Random Constant Spread, pg. 3 • Key Idea: Suppose I have 100 machines and I can infect K of those machines in one hour. Now, instead, suppose I have 80 machines, then how many can I infect in one hour? • Answer: 0.8 K • Now, suppose Na machines have been infected, then that leaves (1-a)N machines left. • Question: When I had N infectible-machines I could infect K machines. So, now I have (1-a)N infectible machines, how many can one machine infect? • Answer: (1-a)K • Next Issue: I can infect (1-a)K machines in 1 hour, but what about in dt time? Answer: (1-a)Kdt. • Final Issue: At time t I have a(t)N machines that can do the infecting, so how many will be infected in time dt? • Simple, but not completely accurate answer: (Na)K(1-a)dt
Random Constant Spread, pg. 4 • Lets put the two sides together: Nda= (Na)K(1-a) dt • So, how do we solve this? Answer: Its an easy first order diffeq. • One way:
Random Constant Spread, pg. 5 • Observations: • For small t (before the first infection) there is no growth, but once the infection happens, growth happens exponentially. • However, once significantly past T, growth slows again because we are running out of machines to infect. • See plot for an example. • These observations were confirmed in the real worm data. • Several hours before Code Red was due to terminate itself, it had slowed down due to the fact it had found the majority of infectible machines.

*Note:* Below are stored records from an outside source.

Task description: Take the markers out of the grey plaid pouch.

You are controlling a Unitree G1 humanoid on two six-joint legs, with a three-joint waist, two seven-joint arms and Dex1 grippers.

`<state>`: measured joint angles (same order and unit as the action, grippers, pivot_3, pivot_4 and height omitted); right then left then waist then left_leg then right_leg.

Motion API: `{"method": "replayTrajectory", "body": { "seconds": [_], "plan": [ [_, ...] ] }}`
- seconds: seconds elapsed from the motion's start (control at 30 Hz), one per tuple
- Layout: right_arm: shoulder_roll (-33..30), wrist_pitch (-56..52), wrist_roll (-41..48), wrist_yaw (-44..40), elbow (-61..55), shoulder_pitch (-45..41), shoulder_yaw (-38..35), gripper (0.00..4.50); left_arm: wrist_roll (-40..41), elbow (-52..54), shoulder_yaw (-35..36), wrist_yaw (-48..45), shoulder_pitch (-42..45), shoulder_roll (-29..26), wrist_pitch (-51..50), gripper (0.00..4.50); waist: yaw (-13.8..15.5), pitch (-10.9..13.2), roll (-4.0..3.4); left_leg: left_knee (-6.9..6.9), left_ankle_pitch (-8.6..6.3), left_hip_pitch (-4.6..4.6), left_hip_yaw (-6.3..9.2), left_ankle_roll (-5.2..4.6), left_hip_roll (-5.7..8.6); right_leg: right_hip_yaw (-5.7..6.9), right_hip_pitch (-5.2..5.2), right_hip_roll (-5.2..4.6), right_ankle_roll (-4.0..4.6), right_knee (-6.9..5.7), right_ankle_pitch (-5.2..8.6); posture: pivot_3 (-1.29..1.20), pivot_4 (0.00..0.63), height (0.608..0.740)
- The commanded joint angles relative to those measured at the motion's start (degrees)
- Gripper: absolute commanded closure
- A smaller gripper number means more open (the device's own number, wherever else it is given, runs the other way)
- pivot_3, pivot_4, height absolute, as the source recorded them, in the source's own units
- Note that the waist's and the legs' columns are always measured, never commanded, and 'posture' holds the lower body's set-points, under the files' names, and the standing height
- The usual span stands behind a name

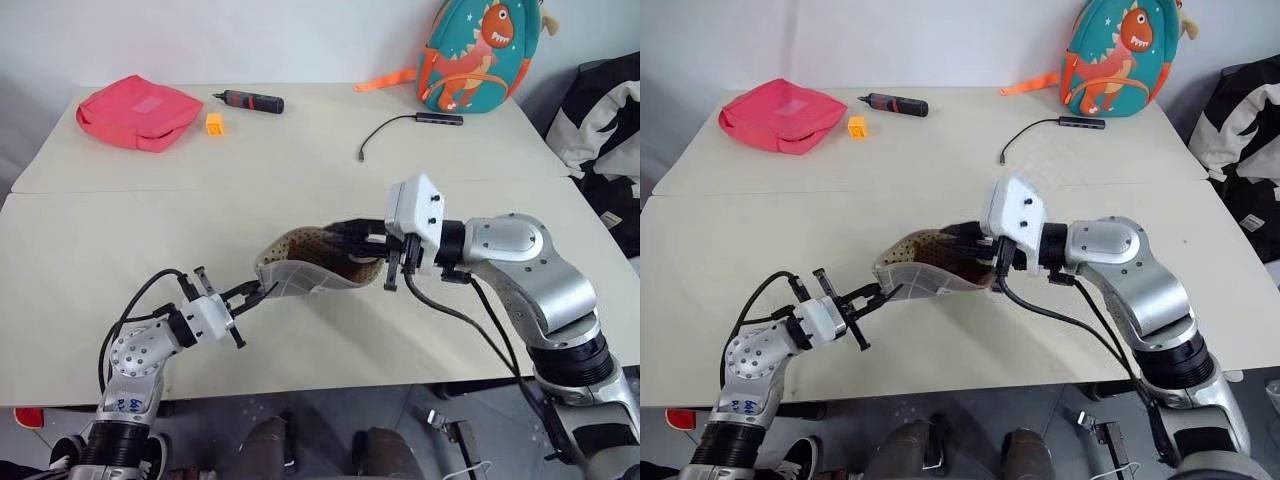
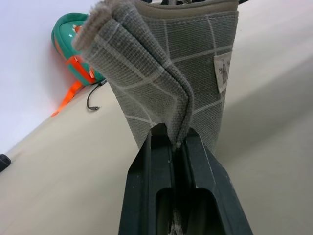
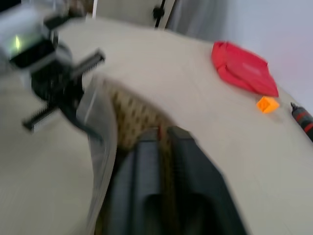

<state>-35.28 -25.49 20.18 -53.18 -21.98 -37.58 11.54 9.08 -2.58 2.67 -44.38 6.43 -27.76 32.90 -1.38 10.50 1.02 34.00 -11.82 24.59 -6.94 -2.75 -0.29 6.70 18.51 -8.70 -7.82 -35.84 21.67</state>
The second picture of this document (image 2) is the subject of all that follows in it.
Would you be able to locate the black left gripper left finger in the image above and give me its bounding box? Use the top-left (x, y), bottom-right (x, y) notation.
top-left (118, 123), bottom-right (176, 235)

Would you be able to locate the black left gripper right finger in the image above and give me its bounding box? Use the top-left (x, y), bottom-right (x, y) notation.
top-left (177, 126), bottom-right (254, 235)

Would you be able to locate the grey plaid fabric pouch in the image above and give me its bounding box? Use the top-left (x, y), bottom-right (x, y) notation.
top-left (71, 0), bottom-right (240, 235)

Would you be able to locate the black clamp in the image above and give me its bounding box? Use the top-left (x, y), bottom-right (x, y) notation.
top-left (0, 154), bottom-right (12, 173)

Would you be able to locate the green and orange bag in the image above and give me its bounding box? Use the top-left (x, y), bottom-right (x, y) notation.
top-left (50, 12), bottom-right (106, 117)

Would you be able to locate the black cable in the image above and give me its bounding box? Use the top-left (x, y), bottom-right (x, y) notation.
top-left (86, 78), bottom-right (108, 111)

Random Constant Spread, pg. 6 • What was wrong with the RCS model? • Basically, problem lies to the simplification of the probability involved. • The assumption that if aN machines are infected then (aN)(1-a)K machines will be infected in next hour is wrong. • Randomly choosing an address might mean that you actually try to reinfect an already infected machine. • Or, by randomly choosing an address, two infected machines might try to infect the same machine. • Overall, the value of RCS is not its rigor, but the fact it reveals underlying principles and dynamics.
Better Worm Strategies • Localized Scanning: • It takes more time to infect a node further away than one nearby. • Localized scanning seeks to balance the amount of attempts a worm takes in infecting a nearby machine versus choosing a random machine on the Internet. • Strategy employed in Code Red II. • Hit List Scanning: • We saw that worms take a while to get started, but once started they grow exponentially. How do we speed up the start? • Idea: • Give the initial worm a list of “high-potential targets”. • Once it infects a machine on the hit-list, it splits the hit-list in half and gives half to child worm to use. • Child worms continue replicating and splitting hit list. • Advantages: hit-list shrinks quickly, initial spread is very quick.
Better Worm Strategies, pg. 2 • Permutation Scanning: • One limitation of random scanning is that different nodes may try to infect the same machine, or infect an already infected machine. • Idea: • Each worm gets a starting point of permutation space to work with. • Permutation Space is mapped to IP Address Space via a 32 bit cipher (with fixed key). • The worm goes along attempting to infect each machine in its region of permutation space. If it ever encounters a machine that has been infected, it knows that its permutation space will start overlapping another worm’s permutation space, so it chooses a new, random place to start from in permutation space. • Result: Worms end up trying to work on separate sections of permutation space. • Improvements: Enforced partitions of permutation space.